28作 寅次郎紙風船

いよいよ“鉄馬がゆく~寅さんを訪ねて~”の始まりである。当面は、過去の取材内容を纏めたものとなる。先ずは、第 28 作寅次郎紙風船の舞台をご披露したい。
この 28 作の取材の旅は、2008 年 4 月 13 日、同 7 月 13 日、同 12 月 1 日の都合 3 回にまたがった。

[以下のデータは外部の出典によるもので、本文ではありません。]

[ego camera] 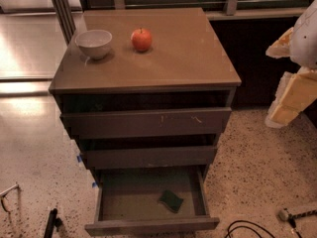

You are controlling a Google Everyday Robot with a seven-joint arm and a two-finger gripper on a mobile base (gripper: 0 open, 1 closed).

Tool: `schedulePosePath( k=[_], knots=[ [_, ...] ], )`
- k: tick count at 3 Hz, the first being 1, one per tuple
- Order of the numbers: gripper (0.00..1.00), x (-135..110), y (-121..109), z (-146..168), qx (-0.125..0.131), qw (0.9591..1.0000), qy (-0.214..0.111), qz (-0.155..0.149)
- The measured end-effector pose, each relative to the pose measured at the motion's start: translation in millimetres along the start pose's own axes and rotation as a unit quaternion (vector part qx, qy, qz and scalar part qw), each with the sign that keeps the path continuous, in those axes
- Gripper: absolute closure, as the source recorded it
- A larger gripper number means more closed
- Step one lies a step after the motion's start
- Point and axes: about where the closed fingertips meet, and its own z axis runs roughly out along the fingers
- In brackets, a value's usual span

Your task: Pick sponge from bottom drawer and place on counter

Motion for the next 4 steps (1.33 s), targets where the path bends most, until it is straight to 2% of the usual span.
schedulePosePath(
  k=[1, 2, 3, 4],
  knots=[
    [0.42, -2, 13, 37, -0.013, 0.9992, -0.035, 0.014],
    [0.65, -4, 31, 102, -0.042, 0.9956, -0.077, 0.032],
    [0.89, -4, 32, 108, -0.039, 0.9954, -0.081, 0.035],
    [1.0, -4, 32, 108, -0.039, 0.9954, -0.081, 0.035]
  ],
)
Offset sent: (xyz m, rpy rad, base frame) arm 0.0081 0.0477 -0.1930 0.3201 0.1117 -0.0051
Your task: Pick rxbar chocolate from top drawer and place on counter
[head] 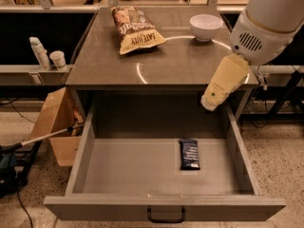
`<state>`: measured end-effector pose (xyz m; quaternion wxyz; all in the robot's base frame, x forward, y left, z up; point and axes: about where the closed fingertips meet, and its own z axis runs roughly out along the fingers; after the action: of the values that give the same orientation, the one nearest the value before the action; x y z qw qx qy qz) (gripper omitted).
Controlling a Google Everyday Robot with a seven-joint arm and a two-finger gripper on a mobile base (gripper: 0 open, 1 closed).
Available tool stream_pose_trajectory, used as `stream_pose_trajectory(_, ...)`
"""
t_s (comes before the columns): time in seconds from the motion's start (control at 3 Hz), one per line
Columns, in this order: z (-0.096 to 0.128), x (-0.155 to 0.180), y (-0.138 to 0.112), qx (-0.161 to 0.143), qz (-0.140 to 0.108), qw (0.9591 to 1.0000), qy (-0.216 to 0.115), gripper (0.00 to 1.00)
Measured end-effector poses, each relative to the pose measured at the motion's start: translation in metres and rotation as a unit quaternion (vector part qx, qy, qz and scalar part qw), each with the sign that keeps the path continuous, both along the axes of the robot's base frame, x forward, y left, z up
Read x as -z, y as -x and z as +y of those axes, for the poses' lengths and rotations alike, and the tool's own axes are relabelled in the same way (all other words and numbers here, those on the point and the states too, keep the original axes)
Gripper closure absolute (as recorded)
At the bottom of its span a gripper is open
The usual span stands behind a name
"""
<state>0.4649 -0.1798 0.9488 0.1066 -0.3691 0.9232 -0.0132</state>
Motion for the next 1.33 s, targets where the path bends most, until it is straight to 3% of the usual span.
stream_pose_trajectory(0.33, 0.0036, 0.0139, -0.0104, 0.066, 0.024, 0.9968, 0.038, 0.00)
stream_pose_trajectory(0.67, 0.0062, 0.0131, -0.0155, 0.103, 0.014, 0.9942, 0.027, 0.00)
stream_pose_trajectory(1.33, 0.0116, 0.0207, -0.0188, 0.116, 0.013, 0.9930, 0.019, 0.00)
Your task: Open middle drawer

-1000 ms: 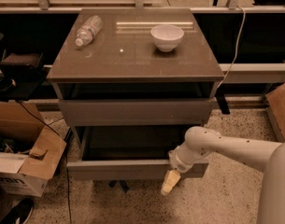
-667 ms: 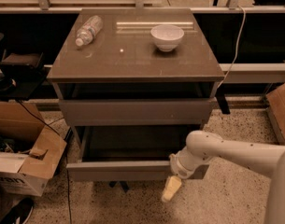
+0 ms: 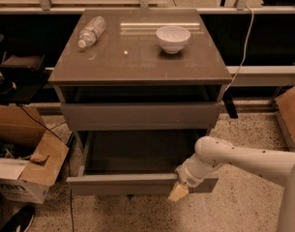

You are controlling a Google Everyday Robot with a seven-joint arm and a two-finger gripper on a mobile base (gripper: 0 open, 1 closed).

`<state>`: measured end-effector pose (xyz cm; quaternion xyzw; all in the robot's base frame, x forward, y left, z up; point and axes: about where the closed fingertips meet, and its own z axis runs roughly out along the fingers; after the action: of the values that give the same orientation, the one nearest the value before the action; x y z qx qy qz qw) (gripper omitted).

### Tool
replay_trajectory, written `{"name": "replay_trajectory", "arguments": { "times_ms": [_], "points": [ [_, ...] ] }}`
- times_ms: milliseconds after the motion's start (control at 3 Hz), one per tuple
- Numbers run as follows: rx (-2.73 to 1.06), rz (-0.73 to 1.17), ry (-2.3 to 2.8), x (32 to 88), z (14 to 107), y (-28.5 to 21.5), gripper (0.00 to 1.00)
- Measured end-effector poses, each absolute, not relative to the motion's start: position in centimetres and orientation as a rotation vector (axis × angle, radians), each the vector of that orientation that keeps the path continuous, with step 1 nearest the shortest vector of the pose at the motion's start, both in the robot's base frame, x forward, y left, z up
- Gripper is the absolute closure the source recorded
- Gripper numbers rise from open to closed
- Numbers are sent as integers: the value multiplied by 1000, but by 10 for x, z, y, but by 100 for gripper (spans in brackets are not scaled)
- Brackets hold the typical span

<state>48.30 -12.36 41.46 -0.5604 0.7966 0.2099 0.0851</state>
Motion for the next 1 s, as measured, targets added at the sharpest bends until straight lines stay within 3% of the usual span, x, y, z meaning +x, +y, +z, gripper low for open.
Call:
{"name": "replay_trajectory", "arguments": {
  "times_ms": [333, 667, 1000],
  "points": [
    [-1671, 626, 2376, 483, 418, -124, 32],
    [-1671, 626, 2376, 483, 418, -124, 7],
    [-1673, 629, 2376, 482, 417, -123, 0]
  ]
}}
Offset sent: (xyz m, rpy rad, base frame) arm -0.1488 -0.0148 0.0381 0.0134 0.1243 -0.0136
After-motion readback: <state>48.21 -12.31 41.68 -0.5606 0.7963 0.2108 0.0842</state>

柴又へ帰ると、同窓会があり参加する。ところが悪酔いして同級生(犬塚弘、前田武彦、東八郎など)とやり合い、このことでおいちゃん(下條正巳)たちとのムードも悪くなり、翌朝、結局また旅に出る。
夜明駅

着いたところが、九州の大分県日田市の夜明という駅である。寅さんはこの駅の写真右のホームを向こうから手前のほうに歩いてくる。
当時のことは知らないが、今では駅の周りはとても寂れた情景である。

筑後川鉄橋

その後、寅さんは丁度大分県と福岡県の県境の筑後川に架かる鉄橋を背景に、その手前にあるこの沈下橋を左から右へと歩いて渡る。
このあたりは、今も映画の風景とほとんど変わっていない。

法林寺

夜明の宿で、ハチャメチャな娘・愛子(岸本加世子)と出会う。翌朝、田主丸(現在は久留米市)に移り、寅さんは愛子に帰れ!と諭す場面が、この法林寺の入り口の門柱の場所。
映画では、この前が電気屋さんになっていたが、今では空き店舗になっていた。

月読神社

その後、二人はこの月読神社の鳥居の前を歩いて向こう(田主丸駅のほう)に進む。神社といっても社は大きいものではなく、小さな神社であった。

久留米水天宮

場面が変わって、ここは久留米水天宮(写真の右の上)。この河川敷のこのアングルで風船が1つ飛んでいくシーンがある。
久留米水天宮2

この水天宮の縁日で、寅さんと愛子(サクラ役)が通路のこちら側で店を出しバッグの商売をする。すると通路の向こう側でたこやきを売っていた女性が近寄ってきた。
話を聞いてみると、テキヤの仲間常三郎(小沢昭一)の妻光枝(音無美紀子)であった。そして常三郎が病気であることを知らされる。
今では周辺の木々が大きくなり、この地点から筑後川の見通しもあまり良くなかった。

朝倉三連水車

寅さんと愛子は、この朝倉町の3連水車の前に積まれていたわらの上でぼんやり時を過ごす。
当時の映像は水車と田んぼの風景だけだったが、今では周辺が公園風にきれいに整備されていた。また、すぐ近くの道の駅には電動の3連水車が設置してあったが、それはあまりにも見世物っぽくて風情に欠けたものであった。

秋月

寅さんは、常三郎を見舞いに、甘木市の秋月にある自宅を訪ねた。丁度常三郎は退院して自宅で療養しており、再会することができた。常三郎役の小沢昭一は、東京の出身らしいが彼の博多弁はとても上手く、凄い役者だなあとつくづく思う。
その後、光枝が寅さんを見送るシーンでこの秋月城跡の前を通る。今は中学校になっており、当時は丁度写真の左上のほうに校舎があり、子供達が掃除をする場面であった。
取材をしたのが4月 13 日だったので、まだ桜の花が咲いていた。人通りも少なくとてもいい風景であった。

秋月2

続いて、この秋月郷土館の前を左から右へと通っていく。そしてその横を子供達(中学生と先生)が駆け足で通り抜ける。ついさっきは掃除の時間だったはずなのに・・・。

秋月3

そして、この川の土手を向こうからこちらに二人で歩いてくる。
この土塀の漆喰が当時はところどころハゲ落ちていたが、今はこのようにきれいに塗られていた。
裏話であるが、この場所を探して秋月の町を随分あちこちと回ったが、なかなか見つけることができず、諦めかけていたら運よく(ほぼ動物的勘で)見つかってホッとした場所であった。
秋月4

最後の別れの場面が、この橋の袂である。光枝は別れを告げて一度は帰ろうとするが、また引き返し、寅さんに常三郎がもう長くないことを告げる。そして「寅さんは亭主に会いに来てくれた最期の友達よ・・・」と言って泣きながら向こうに帰っていく。音無美紀子のあの控えめなキャラが上手くマッチしていて感動的なシーンである。
この左の家は、きれいに建て直されており、今では当時の風情とかなり違う。たまたま家人に会うことができ、撮影当時のことを教えてくれた。そして、ここには 30 年以上経った今でも私のような旅人が寅さんを訪ねて時々訪れるという。